Every historian worries over presentism — the tendency for contemporary sentiment to distort the study of the past. Some call it projection. In graduate school, it’s teleology, or what the French historian Marc Bloch dubbed "the most unpardonable of sins: anachronism." And so, lightly we tread, tippy-toed, when formulating a historical analogy: the likening of something then to something now.
The historian Arthur Schlesinger Jr. censured such allusive fare. Analogy rips historical example free of root, context, idiosyncrasy, and counterexample. Such evidence plucked from the past suffers from "confirmation bias," speciously corroborating contemporary-minded hypotheses for the already predisposed. "History by rationalization," Schlesinger damned.
Nonetheless, the historical analogy persists. And for it, Moshik Temkin, an associate professor of history and public policy at the Harvard Kennedy School, took a great many of his fellow historians to the woodshed. "Historians Shouldn’t Be Pundits," Temkin proclaimed in an op-ed in The New York Times. The peddling of historical analogy to understand current events might earn TV spots, but such spotty practice belied the historian’s process. It was "useless," even falsely "reassur[ing]," not just bad scholarship but possibly "dangerous."
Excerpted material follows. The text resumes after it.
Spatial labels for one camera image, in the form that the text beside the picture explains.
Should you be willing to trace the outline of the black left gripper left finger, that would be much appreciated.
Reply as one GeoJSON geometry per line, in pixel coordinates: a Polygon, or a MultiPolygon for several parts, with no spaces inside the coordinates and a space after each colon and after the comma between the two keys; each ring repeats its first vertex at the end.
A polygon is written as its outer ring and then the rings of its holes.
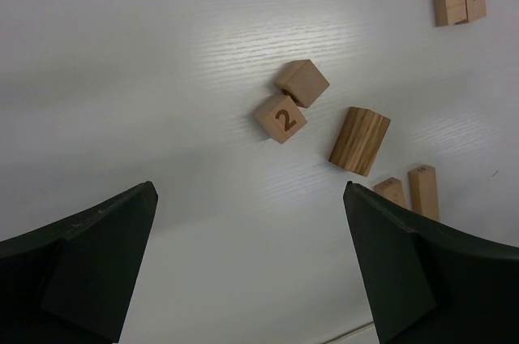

As the kind of historian criticized by Temkin and the anti-allusionists, I was taken aback by his harsh column. So charged were Temkin’s charges that mere hours later, in The Atlantic, Julian Zelizer and Morton Keller, historians at Princeton and Brandeis respectively, hit back with "Why (Some) Historians Should Be Pundits," coyly puzzling over the contradiction of Temkin’s "argument about avoiding punditry" appearing on the Timesop-ed page.
By some historical coincidence, that same day, The Washington Post unveiled a new section, Made by History. The Post editors promised, “in an era seemingly defined by the word unprecedented,” to deliver a steady diet of exactly the kind of historical analysis — “grappling with parallels between the past and present” — that Temkin had just rejected so vociferously. The game, it seemed, was afoot.